## GOAL OF THE EXERCISE
Beginning with the first line, please return the entries exactly through the line that contains "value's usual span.", and leave out all later lines.
Segment Start: RECORD EXCERPTS
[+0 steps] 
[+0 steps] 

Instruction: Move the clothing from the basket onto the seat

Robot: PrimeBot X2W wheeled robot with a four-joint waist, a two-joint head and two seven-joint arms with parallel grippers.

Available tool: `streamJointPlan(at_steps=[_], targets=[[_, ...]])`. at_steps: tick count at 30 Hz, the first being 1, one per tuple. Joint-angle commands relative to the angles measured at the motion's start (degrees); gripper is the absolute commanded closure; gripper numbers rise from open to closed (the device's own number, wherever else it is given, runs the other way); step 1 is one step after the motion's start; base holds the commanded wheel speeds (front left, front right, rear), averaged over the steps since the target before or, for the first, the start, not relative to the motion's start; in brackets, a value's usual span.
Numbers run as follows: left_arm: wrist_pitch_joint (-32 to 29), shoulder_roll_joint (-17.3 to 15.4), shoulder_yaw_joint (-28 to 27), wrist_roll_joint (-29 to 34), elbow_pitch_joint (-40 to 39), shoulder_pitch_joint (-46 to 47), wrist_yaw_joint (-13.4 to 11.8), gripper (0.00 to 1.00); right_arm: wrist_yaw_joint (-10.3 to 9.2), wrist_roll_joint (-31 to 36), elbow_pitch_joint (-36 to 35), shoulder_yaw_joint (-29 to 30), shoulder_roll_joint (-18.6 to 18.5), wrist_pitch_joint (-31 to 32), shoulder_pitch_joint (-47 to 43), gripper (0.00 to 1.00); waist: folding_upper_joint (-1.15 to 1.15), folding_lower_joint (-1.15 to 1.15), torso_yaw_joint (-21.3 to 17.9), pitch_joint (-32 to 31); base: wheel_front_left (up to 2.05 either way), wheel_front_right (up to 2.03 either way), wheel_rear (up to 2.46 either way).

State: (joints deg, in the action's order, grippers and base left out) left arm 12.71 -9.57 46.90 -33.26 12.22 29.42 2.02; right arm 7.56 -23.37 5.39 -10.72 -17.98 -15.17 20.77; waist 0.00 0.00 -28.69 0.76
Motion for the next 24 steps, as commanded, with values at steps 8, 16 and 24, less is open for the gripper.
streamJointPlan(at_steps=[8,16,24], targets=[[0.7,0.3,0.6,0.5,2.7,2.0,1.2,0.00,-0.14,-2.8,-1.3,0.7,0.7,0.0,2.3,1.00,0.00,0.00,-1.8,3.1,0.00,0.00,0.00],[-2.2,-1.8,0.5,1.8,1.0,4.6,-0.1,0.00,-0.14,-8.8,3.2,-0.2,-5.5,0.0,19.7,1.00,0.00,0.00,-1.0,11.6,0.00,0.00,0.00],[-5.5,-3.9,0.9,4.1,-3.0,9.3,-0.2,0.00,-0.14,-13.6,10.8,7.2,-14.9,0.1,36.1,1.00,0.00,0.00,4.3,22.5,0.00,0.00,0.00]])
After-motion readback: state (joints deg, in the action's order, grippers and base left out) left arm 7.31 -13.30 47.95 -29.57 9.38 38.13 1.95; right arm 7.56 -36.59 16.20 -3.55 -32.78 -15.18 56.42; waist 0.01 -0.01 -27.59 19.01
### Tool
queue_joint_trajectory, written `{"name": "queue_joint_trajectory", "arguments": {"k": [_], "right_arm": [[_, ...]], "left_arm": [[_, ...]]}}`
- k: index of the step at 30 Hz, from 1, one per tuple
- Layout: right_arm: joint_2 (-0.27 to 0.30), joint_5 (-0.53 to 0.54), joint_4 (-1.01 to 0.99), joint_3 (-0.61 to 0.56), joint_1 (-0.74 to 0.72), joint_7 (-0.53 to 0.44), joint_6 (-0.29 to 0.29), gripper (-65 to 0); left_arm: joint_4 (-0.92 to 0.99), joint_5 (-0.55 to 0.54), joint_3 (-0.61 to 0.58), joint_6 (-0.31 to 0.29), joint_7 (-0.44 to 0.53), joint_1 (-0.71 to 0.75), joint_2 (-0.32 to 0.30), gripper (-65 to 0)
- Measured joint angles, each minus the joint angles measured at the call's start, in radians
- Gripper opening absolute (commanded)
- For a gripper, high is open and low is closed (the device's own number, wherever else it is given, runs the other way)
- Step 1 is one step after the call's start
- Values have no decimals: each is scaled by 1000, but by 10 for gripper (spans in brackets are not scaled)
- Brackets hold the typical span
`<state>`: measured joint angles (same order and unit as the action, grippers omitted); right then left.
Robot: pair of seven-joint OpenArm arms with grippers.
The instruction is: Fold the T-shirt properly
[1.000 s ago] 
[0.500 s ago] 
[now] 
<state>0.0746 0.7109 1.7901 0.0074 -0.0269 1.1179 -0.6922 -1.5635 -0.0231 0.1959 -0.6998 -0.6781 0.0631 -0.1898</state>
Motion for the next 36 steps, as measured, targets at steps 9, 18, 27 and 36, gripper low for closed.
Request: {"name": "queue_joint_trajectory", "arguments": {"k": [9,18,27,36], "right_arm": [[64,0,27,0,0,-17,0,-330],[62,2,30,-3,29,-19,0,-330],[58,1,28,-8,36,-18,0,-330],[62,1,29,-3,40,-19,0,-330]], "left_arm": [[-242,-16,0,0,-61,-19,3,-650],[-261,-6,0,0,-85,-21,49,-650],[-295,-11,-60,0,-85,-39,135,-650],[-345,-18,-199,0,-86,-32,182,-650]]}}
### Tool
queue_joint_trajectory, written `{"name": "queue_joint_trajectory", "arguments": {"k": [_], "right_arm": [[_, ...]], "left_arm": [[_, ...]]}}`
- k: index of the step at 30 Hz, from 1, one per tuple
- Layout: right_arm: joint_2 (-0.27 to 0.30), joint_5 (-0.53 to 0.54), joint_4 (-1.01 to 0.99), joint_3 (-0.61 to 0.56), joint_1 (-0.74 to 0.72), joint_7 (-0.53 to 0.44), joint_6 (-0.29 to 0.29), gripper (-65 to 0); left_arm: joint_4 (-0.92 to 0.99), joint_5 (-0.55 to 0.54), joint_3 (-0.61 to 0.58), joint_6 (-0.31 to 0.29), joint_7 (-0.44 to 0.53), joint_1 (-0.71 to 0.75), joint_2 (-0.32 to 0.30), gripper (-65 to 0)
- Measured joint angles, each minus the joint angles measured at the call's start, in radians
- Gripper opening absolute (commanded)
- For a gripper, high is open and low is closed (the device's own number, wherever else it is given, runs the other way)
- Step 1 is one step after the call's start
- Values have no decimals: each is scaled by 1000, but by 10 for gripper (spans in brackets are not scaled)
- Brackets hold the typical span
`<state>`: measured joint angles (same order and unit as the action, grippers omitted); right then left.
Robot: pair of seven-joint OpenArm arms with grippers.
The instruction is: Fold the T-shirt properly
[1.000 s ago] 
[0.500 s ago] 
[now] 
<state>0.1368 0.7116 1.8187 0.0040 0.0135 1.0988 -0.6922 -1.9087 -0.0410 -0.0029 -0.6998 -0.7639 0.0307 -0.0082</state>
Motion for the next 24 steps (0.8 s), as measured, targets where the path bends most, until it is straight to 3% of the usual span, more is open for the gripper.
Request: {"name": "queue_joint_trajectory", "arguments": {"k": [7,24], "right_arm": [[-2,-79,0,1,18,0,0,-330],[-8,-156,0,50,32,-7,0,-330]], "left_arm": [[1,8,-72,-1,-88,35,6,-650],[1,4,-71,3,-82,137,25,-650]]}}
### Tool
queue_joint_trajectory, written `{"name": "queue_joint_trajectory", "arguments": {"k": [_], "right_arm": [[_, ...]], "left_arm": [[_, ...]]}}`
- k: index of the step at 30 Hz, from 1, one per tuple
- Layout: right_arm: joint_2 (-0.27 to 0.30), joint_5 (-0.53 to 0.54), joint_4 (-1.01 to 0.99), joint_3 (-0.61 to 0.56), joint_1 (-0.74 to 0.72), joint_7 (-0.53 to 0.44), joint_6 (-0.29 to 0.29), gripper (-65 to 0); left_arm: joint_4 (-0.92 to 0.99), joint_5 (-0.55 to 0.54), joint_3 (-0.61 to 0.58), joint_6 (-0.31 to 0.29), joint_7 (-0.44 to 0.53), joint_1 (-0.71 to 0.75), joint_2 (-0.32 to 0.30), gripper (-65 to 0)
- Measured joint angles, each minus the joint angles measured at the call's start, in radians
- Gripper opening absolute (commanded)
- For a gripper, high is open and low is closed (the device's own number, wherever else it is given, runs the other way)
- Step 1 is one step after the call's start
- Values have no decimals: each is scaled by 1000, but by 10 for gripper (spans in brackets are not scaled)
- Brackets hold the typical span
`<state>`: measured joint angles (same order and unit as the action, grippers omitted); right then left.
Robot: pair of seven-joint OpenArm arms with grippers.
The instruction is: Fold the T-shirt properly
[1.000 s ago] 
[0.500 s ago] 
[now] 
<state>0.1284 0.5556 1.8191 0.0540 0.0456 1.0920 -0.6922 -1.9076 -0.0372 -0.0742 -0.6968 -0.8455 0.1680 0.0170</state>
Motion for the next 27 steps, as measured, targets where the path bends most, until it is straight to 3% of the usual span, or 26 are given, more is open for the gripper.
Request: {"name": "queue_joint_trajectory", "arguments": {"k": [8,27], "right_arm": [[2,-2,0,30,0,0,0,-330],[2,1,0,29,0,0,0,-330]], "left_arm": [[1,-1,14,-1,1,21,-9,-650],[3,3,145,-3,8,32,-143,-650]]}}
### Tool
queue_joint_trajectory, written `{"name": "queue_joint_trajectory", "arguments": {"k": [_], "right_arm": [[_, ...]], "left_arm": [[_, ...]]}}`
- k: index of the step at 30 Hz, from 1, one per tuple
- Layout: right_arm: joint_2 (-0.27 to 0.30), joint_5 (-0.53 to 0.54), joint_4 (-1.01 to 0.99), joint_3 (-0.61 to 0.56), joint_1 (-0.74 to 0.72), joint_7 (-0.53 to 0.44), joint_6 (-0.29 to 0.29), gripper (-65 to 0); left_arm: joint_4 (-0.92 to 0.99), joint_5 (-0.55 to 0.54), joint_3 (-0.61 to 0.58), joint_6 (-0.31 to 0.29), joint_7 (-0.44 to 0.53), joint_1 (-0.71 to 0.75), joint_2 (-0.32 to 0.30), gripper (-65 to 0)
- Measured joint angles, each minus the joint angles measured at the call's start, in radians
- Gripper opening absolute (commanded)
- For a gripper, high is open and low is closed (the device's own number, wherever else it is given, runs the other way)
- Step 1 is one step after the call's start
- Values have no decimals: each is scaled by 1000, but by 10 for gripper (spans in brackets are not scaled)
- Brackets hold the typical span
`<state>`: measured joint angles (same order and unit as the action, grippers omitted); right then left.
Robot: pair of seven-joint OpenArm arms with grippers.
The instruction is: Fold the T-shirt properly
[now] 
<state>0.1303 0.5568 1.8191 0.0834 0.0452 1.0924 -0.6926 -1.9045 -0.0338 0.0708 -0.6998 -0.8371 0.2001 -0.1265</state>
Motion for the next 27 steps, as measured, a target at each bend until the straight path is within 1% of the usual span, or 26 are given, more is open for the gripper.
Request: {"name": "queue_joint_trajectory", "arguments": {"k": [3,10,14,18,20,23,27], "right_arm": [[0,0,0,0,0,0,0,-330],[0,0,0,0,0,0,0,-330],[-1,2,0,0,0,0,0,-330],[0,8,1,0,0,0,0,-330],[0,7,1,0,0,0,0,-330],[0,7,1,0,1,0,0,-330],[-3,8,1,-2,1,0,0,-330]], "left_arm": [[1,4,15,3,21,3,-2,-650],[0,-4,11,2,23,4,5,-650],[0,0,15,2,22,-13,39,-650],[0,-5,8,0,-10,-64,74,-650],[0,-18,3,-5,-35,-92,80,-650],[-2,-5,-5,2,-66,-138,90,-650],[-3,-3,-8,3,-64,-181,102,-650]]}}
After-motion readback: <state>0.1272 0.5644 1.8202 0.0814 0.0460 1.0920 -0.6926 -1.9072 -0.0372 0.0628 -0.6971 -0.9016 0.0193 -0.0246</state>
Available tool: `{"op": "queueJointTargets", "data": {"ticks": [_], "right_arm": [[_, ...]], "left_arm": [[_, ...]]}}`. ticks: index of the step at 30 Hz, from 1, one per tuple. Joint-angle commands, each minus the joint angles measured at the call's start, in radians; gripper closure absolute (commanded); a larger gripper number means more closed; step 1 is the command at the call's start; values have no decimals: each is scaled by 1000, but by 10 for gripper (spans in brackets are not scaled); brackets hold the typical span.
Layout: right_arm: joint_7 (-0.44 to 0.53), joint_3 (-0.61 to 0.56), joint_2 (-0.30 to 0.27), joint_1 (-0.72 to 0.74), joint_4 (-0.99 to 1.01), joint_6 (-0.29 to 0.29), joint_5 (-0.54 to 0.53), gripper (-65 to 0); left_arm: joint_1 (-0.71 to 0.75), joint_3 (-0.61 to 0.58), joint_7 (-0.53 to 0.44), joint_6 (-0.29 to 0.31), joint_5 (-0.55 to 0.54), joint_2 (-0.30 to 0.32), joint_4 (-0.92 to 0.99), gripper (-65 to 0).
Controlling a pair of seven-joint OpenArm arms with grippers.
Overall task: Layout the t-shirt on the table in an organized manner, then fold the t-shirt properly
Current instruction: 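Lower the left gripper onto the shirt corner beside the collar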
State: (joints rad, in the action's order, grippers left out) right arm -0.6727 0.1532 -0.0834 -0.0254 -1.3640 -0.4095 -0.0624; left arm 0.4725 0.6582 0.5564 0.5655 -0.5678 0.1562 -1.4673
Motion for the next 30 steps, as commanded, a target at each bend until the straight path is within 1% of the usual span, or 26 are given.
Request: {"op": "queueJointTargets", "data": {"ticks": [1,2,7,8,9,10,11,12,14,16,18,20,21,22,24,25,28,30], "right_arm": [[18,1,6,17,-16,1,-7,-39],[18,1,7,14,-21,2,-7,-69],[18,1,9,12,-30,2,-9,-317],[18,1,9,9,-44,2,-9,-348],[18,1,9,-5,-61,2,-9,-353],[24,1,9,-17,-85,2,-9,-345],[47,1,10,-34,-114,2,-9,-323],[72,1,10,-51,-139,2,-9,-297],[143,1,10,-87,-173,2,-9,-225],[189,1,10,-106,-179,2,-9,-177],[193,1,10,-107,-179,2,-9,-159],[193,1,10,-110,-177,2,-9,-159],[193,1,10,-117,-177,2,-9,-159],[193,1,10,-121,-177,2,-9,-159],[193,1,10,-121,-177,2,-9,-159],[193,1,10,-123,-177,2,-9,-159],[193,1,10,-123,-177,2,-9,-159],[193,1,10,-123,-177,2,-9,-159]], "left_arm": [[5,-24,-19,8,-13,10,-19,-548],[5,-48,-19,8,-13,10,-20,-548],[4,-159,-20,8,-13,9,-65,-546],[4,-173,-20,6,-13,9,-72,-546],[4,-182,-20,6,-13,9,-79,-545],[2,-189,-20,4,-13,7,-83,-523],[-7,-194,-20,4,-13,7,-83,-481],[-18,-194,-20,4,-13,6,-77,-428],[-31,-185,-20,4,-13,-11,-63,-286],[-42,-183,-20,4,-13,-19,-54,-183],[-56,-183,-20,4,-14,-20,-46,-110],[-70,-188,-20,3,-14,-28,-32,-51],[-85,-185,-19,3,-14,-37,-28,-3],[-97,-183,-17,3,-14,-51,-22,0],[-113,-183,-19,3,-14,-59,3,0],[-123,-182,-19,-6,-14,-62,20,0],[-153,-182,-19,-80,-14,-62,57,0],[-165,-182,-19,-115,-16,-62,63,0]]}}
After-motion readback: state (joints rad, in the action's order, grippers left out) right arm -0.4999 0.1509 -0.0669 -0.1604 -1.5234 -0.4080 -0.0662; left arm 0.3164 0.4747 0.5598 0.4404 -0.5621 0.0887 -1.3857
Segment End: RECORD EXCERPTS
## EXERCISE SOLUTION
[+0 steps] 
[+0 steps] 

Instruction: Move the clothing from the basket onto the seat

Robot: PrimeBot X2W wheeled robot with a four-joint waist, a two-joint head and two seven-joint arms with parallel grippers.

Available tool: `streamJointPlan(at_steps=[_], targets=[[_, ...]])`. at_steps: tick count at 30 Hz, the first being 1, one per tuple. Joint-angle commands relative to the angles measured at the motion's start (degrees); gripper is the absolute commanded closure; gripper numbers rise from open to closed (the device's own number, wherever else it is given, runs the other way); step 1 is one step after the motion's start; base holds the commanded wheel speeds (front left, front right, rear), averaged over the steps since the target before or, for the first, the start, not relative to the motion's start; in brackets, a value's usual span.

Thus the exercise is complete.